WHAT TO PRODUCE:
How many lines of the entries below contain the string "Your"? State the number alone.
Segment Start: ENTRIES SHOWN
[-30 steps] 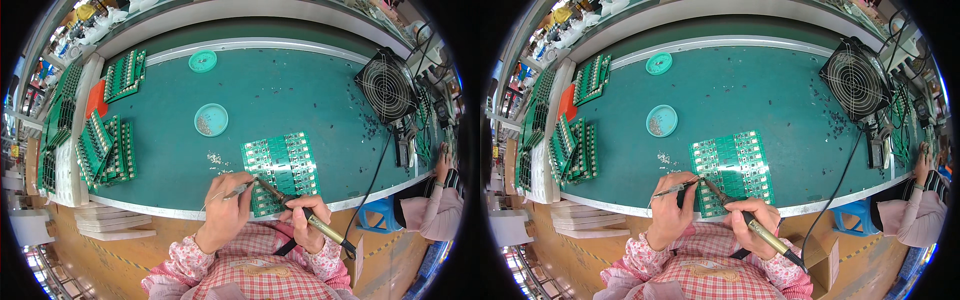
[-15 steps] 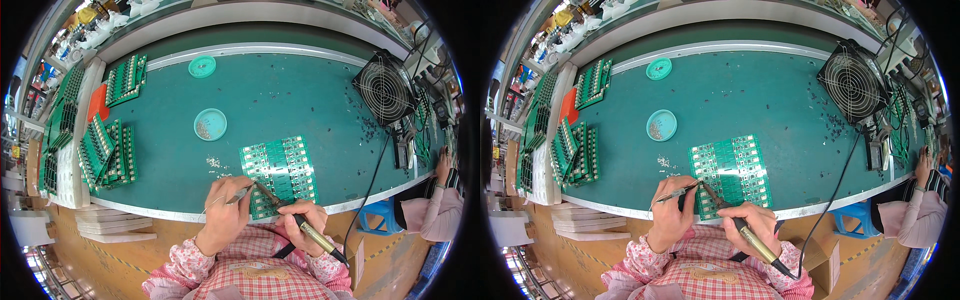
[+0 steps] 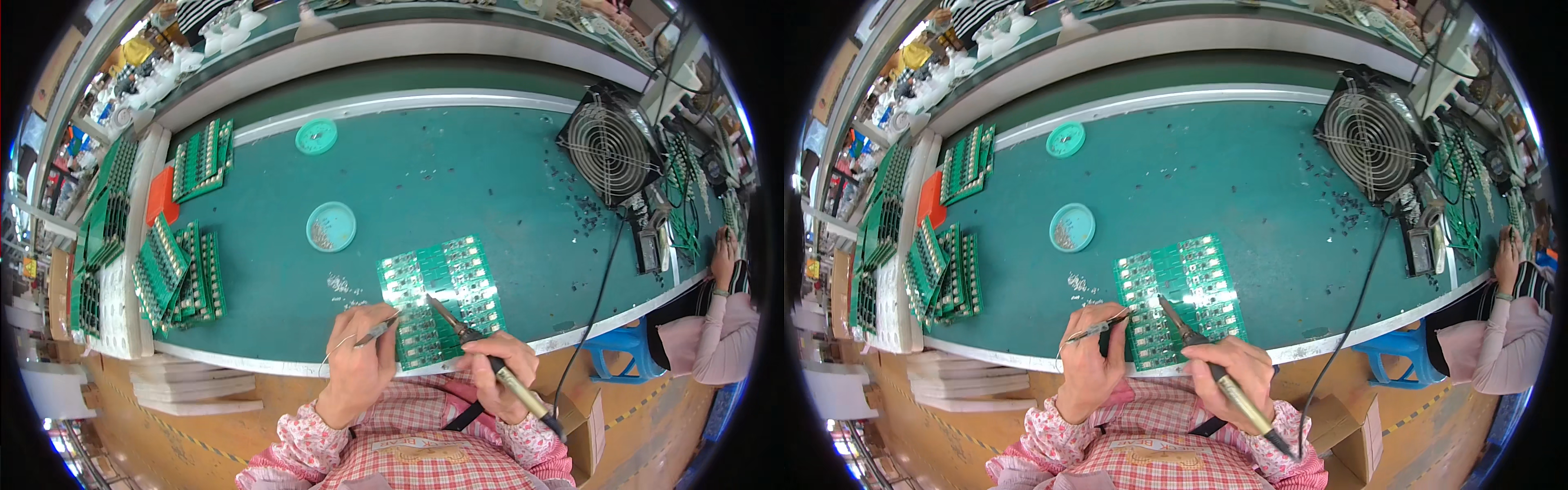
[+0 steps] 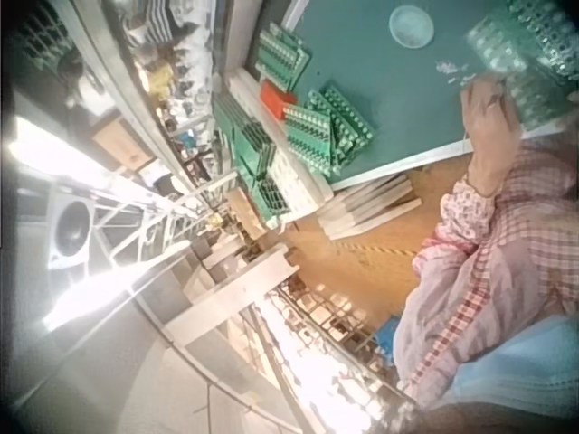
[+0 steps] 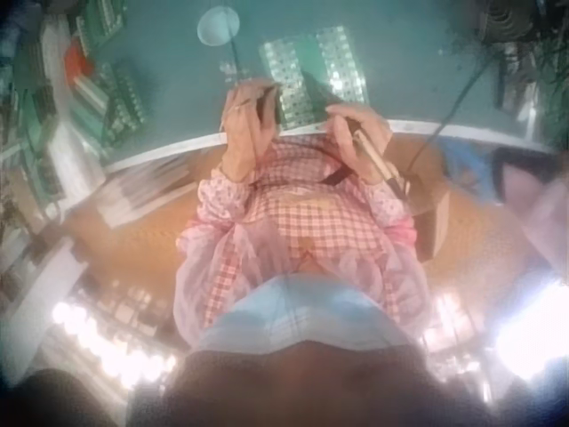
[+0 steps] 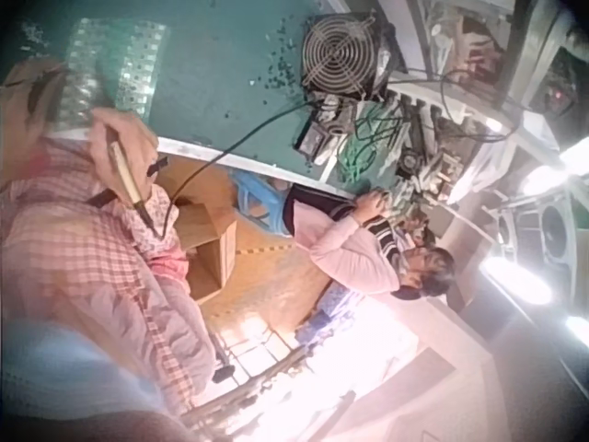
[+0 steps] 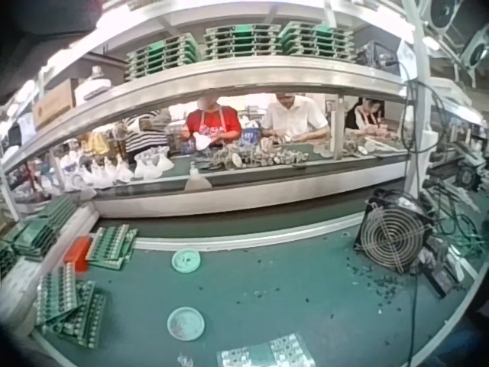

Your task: The person solders electronic components onto a circuit board panel using a soldering iron, sets the board aside, and solders components onto another circuit board panel.

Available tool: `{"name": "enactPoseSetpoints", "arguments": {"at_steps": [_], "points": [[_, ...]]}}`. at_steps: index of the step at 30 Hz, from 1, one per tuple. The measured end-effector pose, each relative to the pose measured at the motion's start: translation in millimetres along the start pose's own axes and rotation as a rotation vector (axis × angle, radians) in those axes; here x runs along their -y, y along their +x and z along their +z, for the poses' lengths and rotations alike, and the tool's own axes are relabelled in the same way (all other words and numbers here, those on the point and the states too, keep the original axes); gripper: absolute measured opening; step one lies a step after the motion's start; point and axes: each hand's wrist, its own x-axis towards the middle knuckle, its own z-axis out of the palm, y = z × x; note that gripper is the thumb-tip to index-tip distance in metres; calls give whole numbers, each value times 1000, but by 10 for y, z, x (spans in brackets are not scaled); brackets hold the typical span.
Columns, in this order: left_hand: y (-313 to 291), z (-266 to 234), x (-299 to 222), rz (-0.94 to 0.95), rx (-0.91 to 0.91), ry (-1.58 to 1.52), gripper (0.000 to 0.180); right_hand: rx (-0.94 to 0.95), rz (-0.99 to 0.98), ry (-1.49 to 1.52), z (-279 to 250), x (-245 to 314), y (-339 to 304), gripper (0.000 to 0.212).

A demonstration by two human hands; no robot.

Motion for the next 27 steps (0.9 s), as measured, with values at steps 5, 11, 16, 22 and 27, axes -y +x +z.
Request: {"name": "enactPoseSetpoints", "arguments": {"at_steps": [5,11,16,22,27], "points": [[12,-20,-56,-40,34,65,14,73,-150,-519,78,5,43,46],[-60,-106,-37,-158,82,109,17,122,-109,-578,196,-11,47,56],[1,-179,-75,-139,-2,83,15,101,-98,-543,198,-21,98,55],[23,-252,-46,146,-88,140,13,-3,-121,-555,288,11,190,54],[35,-320,-61,344,138,185,23,116,-259,-415,276,69,203,37]]}}
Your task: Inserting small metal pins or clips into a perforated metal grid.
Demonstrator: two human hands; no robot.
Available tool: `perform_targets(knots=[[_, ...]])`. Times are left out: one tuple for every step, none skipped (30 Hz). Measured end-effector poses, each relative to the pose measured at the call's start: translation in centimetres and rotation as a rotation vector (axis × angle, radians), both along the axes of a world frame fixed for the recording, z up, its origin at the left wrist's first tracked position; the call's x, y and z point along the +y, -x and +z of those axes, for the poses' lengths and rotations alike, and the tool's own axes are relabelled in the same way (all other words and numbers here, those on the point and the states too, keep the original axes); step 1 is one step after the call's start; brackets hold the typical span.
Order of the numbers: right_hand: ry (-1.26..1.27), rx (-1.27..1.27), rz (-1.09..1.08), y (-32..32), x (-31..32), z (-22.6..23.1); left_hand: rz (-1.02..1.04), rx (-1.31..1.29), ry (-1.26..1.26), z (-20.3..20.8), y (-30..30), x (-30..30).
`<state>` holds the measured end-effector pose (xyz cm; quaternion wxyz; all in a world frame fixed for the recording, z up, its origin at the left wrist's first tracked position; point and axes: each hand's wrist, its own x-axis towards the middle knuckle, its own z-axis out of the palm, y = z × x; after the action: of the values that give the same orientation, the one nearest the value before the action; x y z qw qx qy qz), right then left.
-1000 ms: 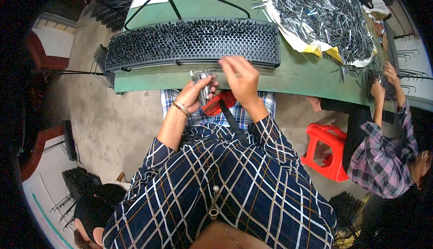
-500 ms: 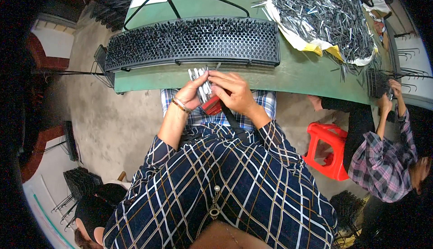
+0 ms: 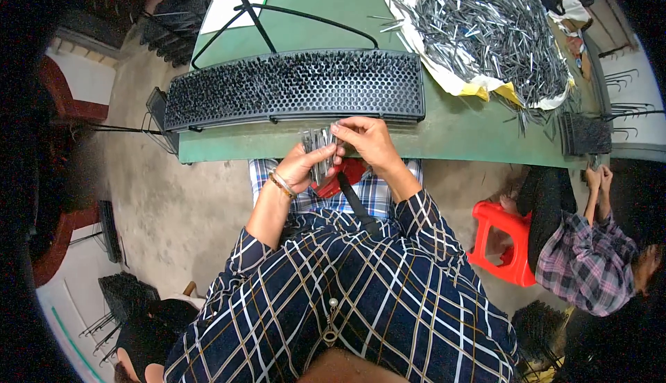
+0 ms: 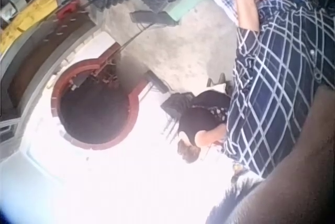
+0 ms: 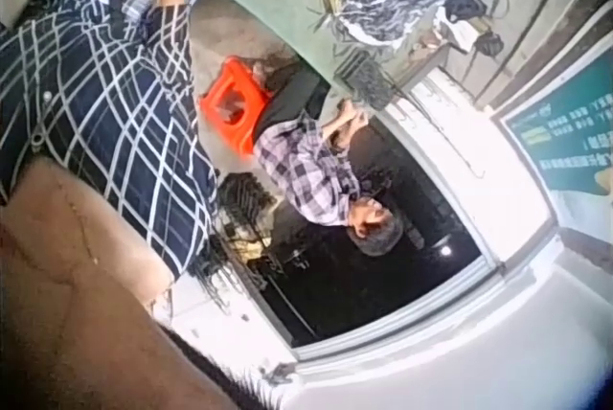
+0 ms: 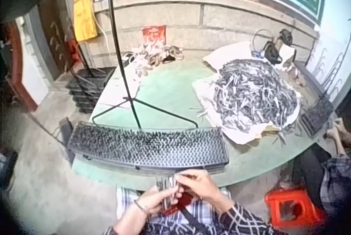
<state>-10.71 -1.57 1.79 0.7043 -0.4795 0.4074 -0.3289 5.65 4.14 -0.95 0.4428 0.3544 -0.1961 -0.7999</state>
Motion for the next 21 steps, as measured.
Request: perform_targets(knots=[[0.006, -0.002, -0.002, 0.2, -0.3, 0.1, -0.003, -0.014, -0.014, 0.1, 0.1, 0.0], [0.001, 0.025, 0.039, 0.4, -0.7, 0.1, -0.005, -0.024, -0.009, 0.3, 0.2, -0.1], [-0.008, 0.059, 0.085, 0.3, -0.9, 0.2, -0.003, -0.020, -0.007, 0.3, 0.2, -0.1], [0.046, 0.087, 0.109, 0.4, -1.0, 0.3, -0.003, -0.040, -0.010, 0.3, 0.2, -0.1], [0.046, 0.091, 0.111, 0.3, -1.2, 0.4, -0.004, -0.060, -0.012, 0.2, 0.2, -0.1], [0.074, 0.141, 0.103, 0.5, -1.5, 0.7, -0.004, -0.061, -0.008, 0.3, 0.3, -0.2], [0.100, 0.192, 0.096, 0.5, -1.8, 1.0, 0.025, -0.052, -0.013, 0.4, 0.4, -0.4], [0.220, 0.224, 0.046, 0.4, -2.0, 0.9, 0.055, -0.042, -0.019, 0.5, 0.5, -0.4], [0.222, 0.223, 0.048, 0.1, -2.3, 1.1, 0.057, -0.042, -0.017, 0.5, 0.3, -0.5], [0.256, 0.214, -0.005, -0.1, -2.8, 1.4, 0.092, -0.072, -0.027, 0.5, 0.1, -0.7], [0.289, 0.205, -0.056, -0.3, -3.2, 1.7, 0.128, -0.102, -0.038, 0.4, -0.1, -0.8], [0.339, 0.133, -0.098, -0.7, -3.5, 2.4, 0.164, -0.093, -0.030, 0.4, -0.1, -1.1], [0.384, 0.151, -0.139, -1.0, -4.0, 3.0, 0.167, -0.092, -0.030, 0.3, -0.1, -1.2], [0.497, 0.204, -0.188, -1.5, -4.6, 2.7, 0.268, -0.150, 0.042, 0.3, -0.2, -1.2], [0.612, 0.256, -0.241, -1.8, -5.3, 2.6, 0.364, -0.209, 0.116, 0.3, -0.1, -1.4], [0.614, 0.258, -0.241, -2.1, -6.0, 2.5, 0.444, -0.271, 0.178, 0.5, 0.0, -1.6], [0.701, 0.280, -0.245, -2.4, -6.5, 2.4, 0.443, -0.268, 0.179, 0.4, -0.2, -1.9], [0.786, 0.299, -0.250, -2.5, -7.0, 2.3, 0.517, -0.402, 0.329, -0.1, -0.7, -2.1], [0.787, 0.296, -0.242, -2.8, -7.3, 2.3, 0.599, -0.538, 0.479, -1.3, -1.5, -2.2], [0.839, 0.339, -0.220, -3.1, -7.5, 2.2, 0.672, -0.675, 0.558, -2.6, -2.0, -2.4], [0.892, 0.384, -0.200, -3.2, -7.8, 2.1, 0.678, -0.674, 0.558, -3.3, -2.4, -2.3]])
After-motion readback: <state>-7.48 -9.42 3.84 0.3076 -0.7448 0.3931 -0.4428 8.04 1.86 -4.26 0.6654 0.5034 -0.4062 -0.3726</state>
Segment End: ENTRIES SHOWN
RESPONSE TO THIS EXERCISE:
2